**About this exercise**:
Lines below containing the word "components" should be copied out.

═══

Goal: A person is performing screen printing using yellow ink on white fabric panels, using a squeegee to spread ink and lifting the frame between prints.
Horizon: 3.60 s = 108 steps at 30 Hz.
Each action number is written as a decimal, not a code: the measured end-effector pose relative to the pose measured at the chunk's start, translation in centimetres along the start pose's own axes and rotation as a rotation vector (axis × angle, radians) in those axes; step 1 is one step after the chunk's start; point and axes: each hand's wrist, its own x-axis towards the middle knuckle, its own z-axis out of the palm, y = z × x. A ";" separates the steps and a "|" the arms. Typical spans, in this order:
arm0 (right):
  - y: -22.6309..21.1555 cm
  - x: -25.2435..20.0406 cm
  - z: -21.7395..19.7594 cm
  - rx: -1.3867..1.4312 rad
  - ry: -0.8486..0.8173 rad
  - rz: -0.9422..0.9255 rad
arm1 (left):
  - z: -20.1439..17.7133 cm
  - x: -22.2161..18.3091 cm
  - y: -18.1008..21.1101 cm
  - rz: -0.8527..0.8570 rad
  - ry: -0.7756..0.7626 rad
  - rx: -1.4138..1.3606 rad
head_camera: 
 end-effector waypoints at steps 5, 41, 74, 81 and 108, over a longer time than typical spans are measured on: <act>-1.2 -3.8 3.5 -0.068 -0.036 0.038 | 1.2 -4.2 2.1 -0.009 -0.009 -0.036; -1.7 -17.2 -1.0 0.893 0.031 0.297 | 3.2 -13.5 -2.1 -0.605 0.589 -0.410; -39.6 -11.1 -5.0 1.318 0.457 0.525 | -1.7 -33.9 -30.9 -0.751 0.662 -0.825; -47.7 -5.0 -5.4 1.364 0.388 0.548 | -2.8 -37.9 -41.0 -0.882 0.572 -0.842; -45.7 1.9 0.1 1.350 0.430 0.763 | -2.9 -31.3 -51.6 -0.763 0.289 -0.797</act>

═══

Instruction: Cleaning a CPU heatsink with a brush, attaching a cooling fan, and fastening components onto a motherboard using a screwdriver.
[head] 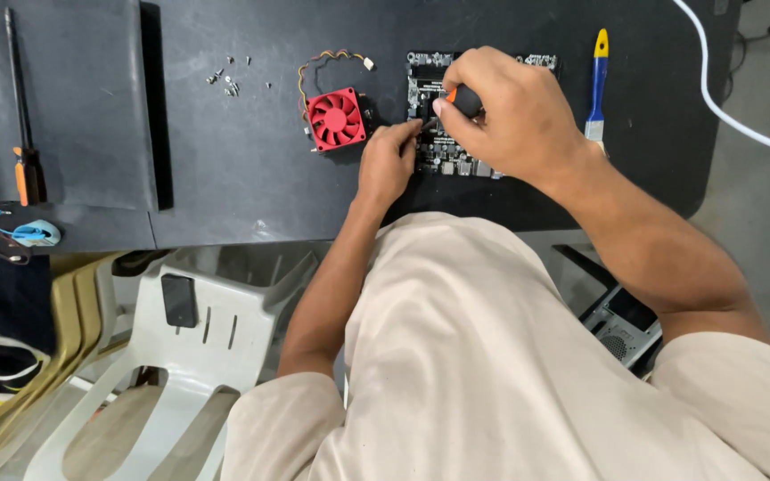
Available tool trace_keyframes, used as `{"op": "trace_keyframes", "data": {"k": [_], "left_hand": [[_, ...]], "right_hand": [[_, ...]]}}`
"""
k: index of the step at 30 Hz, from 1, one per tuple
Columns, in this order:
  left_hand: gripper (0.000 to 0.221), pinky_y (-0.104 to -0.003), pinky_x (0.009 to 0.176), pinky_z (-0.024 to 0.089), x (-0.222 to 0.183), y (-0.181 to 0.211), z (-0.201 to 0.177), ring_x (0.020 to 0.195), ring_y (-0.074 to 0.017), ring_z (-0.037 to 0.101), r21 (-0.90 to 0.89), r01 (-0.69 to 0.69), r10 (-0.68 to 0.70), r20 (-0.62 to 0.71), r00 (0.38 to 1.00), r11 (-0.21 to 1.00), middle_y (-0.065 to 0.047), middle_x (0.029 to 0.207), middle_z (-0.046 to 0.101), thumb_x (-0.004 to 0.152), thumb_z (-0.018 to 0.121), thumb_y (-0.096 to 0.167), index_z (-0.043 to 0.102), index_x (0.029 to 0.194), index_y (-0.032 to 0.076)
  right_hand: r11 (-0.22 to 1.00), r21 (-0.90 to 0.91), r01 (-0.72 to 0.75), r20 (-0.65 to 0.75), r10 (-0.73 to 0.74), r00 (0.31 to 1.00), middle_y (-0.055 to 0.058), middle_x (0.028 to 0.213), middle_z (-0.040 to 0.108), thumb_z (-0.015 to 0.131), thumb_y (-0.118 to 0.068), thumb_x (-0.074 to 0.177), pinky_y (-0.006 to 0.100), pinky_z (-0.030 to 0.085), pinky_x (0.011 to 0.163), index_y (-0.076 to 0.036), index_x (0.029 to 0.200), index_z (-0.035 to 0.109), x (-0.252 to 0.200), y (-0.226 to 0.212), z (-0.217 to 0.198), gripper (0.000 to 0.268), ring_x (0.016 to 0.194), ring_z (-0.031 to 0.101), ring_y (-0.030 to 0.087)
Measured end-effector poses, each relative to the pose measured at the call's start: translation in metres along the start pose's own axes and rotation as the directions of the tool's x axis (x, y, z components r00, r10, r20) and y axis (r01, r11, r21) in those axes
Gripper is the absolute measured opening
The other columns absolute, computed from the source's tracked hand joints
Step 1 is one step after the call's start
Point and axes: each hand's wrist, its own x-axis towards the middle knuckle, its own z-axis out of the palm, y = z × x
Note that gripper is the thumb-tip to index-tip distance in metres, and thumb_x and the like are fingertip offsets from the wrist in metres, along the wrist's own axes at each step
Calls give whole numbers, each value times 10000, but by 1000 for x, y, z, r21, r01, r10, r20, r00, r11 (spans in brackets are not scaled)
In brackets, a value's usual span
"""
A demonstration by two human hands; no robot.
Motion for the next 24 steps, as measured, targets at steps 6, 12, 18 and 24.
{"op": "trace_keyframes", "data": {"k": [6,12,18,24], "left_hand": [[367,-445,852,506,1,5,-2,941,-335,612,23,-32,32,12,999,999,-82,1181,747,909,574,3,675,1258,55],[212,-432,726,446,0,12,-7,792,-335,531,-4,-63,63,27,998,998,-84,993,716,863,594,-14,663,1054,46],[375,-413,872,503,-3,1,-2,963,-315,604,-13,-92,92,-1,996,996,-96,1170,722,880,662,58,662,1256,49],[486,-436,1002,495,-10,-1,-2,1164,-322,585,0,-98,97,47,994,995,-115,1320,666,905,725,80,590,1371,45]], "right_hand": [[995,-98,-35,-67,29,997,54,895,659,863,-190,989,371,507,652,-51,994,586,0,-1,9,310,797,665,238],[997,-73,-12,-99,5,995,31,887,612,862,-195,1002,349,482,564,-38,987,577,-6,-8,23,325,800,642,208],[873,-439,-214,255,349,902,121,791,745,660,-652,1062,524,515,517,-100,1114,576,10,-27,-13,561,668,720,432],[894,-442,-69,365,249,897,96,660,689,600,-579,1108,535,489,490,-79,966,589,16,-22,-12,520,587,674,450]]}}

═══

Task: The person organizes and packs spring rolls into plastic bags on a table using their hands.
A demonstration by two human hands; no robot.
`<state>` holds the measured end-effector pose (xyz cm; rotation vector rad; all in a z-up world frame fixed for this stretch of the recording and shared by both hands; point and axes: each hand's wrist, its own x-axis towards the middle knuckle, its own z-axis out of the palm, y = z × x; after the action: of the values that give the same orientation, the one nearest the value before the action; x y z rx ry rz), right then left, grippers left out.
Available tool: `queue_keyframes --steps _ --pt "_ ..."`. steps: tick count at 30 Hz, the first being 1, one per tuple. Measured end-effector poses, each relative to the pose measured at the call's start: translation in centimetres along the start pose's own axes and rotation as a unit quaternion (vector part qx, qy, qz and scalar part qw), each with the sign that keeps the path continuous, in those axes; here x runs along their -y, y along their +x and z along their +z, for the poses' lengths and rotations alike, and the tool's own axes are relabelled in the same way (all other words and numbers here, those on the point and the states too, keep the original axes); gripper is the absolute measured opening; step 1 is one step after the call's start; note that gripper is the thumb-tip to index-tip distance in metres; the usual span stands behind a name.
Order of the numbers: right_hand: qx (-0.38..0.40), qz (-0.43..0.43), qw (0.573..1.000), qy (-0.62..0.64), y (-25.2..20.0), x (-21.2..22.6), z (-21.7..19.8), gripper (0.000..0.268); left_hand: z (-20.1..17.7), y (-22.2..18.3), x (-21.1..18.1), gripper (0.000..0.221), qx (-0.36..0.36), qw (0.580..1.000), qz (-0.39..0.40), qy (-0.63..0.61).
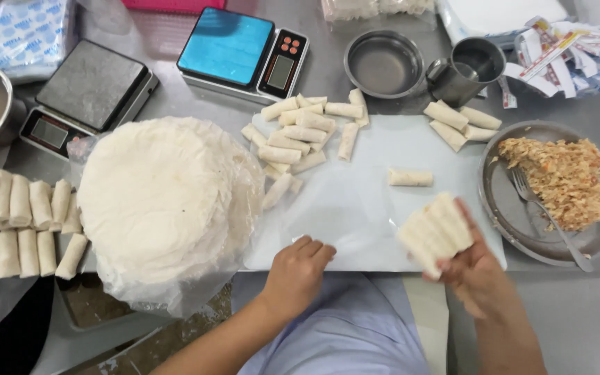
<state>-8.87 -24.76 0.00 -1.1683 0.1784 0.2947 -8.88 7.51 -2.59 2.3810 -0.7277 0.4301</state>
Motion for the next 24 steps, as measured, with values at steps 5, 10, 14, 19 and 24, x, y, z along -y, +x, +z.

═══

**Output**:
Instruction: Cleaning a CPU heatsink with a brush, attaching a cooling fan, and fastening components onto a motherboard using a screwdriver.
Measured end-effector poses, each relative to the pose measured at the call's start: translation in metres along the start pose's own axes and rotation as the directions of the tool's x axis (x, y, z components r00, r10, r20) and y axis (r01, r11, r21) in those axes

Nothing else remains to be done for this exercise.